What the exercise asks - Each line from the opening of the listing below through the line that contains "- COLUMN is" is to be output exactly as written.

Extracted records -
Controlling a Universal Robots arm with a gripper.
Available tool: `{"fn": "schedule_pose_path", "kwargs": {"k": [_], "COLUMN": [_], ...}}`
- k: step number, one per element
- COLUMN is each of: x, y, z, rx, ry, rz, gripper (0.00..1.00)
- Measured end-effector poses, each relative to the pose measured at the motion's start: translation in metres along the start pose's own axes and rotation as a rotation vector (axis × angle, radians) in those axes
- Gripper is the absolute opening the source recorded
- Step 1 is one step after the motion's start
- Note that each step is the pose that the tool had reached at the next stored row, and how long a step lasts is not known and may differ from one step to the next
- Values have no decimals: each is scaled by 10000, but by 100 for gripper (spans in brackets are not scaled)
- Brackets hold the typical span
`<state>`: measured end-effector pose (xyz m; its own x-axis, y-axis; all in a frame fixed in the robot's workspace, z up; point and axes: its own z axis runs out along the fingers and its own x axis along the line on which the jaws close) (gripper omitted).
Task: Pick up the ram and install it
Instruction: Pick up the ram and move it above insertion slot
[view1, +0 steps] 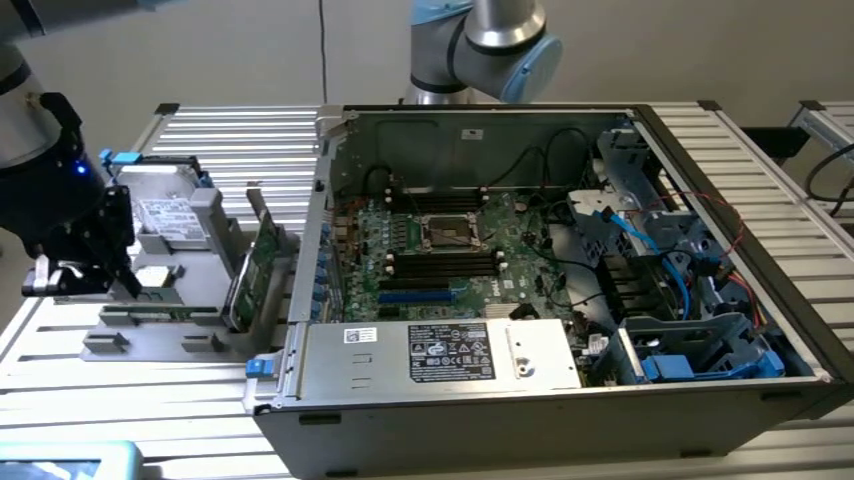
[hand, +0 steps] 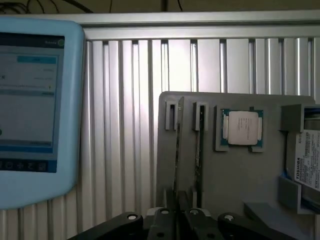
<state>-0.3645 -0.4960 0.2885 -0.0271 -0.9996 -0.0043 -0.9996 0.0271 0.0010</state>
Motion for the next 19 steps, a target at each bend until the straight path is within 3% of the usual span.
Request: {"fn": "schedule_pose_path", "kwargs": {"k": [7,8,13,17,19], "x": [0,1,9,27,40], "y": [-10,-18,-75,-144,-178], "z": [-291,-336,-503,-660,-725], "rx": [1,1,-4,-7,-7], "ry": [-50,-89,-406,-693,-779], "rz": [-317,-344,-421,-459,-476], "gripper": [14,14,14,14,14]}}
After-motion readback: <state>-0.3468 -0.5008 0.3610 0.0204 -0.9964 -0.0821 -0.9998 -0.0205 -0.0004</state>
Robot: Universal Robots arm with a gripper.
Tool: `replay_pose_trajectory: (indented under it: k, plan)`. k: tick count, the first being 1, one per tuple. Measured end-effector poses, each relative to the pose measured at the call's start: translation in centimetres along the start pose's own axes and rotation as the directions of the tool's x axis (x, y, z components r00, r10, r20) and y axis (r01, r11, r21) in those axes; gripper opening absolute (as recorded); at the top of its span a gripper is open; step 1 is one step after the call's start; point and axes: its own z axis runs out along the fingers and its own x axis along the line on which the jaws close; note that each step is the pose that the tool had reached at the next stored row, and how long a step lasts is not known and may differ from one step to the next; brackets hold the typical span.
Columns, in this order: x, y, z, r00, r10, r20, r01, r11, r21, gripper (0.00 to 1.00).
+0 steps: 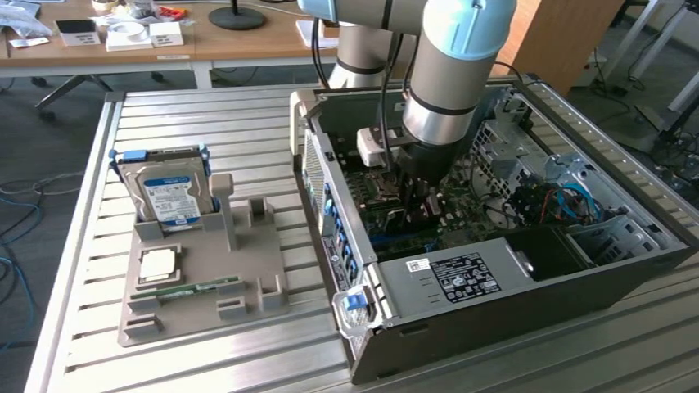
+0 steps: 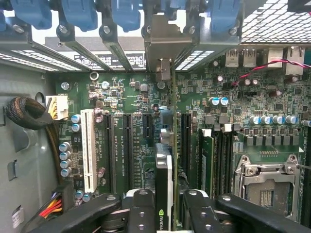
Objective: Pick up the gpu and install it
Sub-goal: 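Insert the gpu into the slot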
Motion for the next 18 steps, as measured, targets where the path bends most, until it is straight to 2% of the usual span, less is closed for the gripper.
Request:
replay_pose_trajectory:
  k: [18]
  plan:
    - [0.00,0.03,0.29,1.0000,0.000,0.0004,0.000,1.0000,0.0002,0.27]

Answer to this task -
Controlling a Universal Robots arm with a gripper.
Available tool: `{"fn": "schedule_pose_path", "kwargs": {"k": [_], "COLUMN": [_], ...}}`
- k: step number, one per element
- COLUMN is each of: x, y, z, rx, ry, rz, gripper (0.00..1.00)

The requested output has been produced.